Membership represented by the Health Sciences Professionals Bargaining Association (HSPBA) accepted the five-year deal with a 76 per cent vote, December 23. The new agreement starts April 1, 2014. The current agreement between the HSPBA and the Health Employers Association of BC expires at the end of March.

HSPBA represents more than 16,000 front-line health workers in more than 100 specialized disciplines that provide diagnostic, clinical and rehabilitation services and range from medical laboratory technologists to physiotherapists to social workers.
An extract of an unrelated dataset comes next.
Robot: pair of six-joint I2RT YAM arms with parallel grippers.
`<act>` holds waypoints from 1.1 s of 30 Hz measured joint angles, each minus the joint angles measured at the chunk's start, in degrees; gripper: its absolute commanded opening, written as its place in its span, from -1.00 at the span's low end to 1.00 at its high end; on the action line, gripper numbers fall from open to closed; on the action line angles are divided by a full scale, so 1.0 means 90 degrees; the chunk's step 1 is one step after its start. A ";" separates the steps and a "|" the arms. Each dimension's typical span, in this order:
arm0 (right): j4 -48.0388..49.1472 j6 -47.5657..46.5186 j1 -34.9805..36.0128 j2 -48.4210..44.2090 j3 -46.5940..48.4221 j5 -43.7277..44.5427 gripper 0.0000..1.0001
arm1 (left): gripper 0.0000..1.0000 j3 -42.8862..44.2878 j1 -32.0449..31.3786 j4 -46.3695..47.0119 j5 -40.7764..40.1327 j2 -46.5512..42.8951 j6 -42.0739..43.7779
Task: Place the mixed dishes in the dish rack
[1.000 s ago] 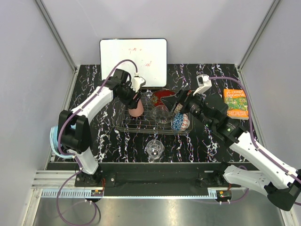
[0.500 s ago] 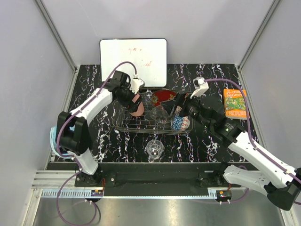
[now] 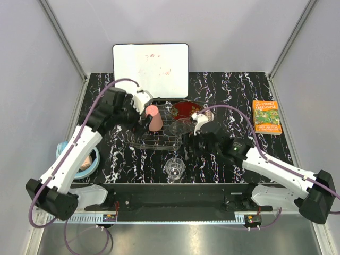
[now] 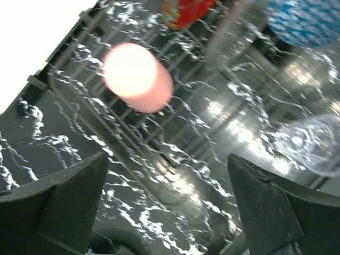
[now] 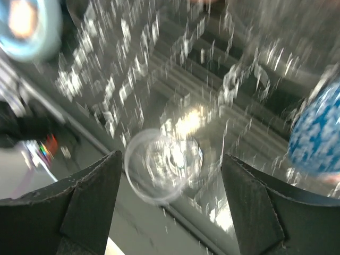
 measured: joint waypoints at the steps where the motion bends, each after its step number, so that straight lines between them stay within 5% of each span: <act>1: -0.0078 0.0015 0.0092 0.0000 -0.0109 -0.0010 0.66 | 0.98 -0.0189 -0.0112 -0.0051 0.0002 -0.0199 -0.0017; 10: -0.0408 0.0211 0.0792 -0.0192 -0.0427 0.0369 0.74 | 0.98 -0.1562 -0.1192 -0.0619 0.0036 -0.0733 -0.0148; 20: -0.0610 0.0316 0.0792 -0.2123 0.0117 0.1501 0.75 | 0.98 -0.1705 -0.2926 -0.0056 0.0039 0.0085 -0.0563; 33: -0.0668 0.0614 0.0792 -0.2550 0.0160 0.1812 0.71 | 0.98 -0.1972 -0.3266 0.0789 -0.0010 0.0996 -0.1001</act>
It is led by the Health Sciences Association (HSA) and covers several unions including BC Government and Service Employees’ Union, Canadian Union of Public Employees, Professional Employees Association and Hospital Employees’ Union.

“This agreement meets our shared objectives for stability in the health care system, and recognizes the importance of a commitment to recruitment and retention,” said Val Avery, HSA president, in a press release.

The deal gives workers a 5.5 per cent wage increase over the term of the contract, with potential for additional increases if the BC economy exceeds the annual forecasts set by the Economic Forecast Council (BC).

“Reaching a longer-term agreement provides stability for employees, employers and the British Columbians who depend on the important services this sector delivers,” said finance minister Michael de Jong in a media release. “The agreement also protects taxpayers by ensuring that any additional wage increases will be tied to real growth in the economy.”

According the ministry of finance the government’s economic stability mandate provides public-sector employers the ability to negotiate longer-term agreements and offers employees an opportunity to participate in the province’s economic growth.

“This agreement is unique to the needs of the employers and employees, and I expect we will see that pattern continue with subsequent agreements,” said de Jong. “It is the product of give-and-take at the bargaining table, but it reflects the common desire to support and improve the delivery of quality services at an affordable and manageable cost to taxpayers within the government’s balanced budget.”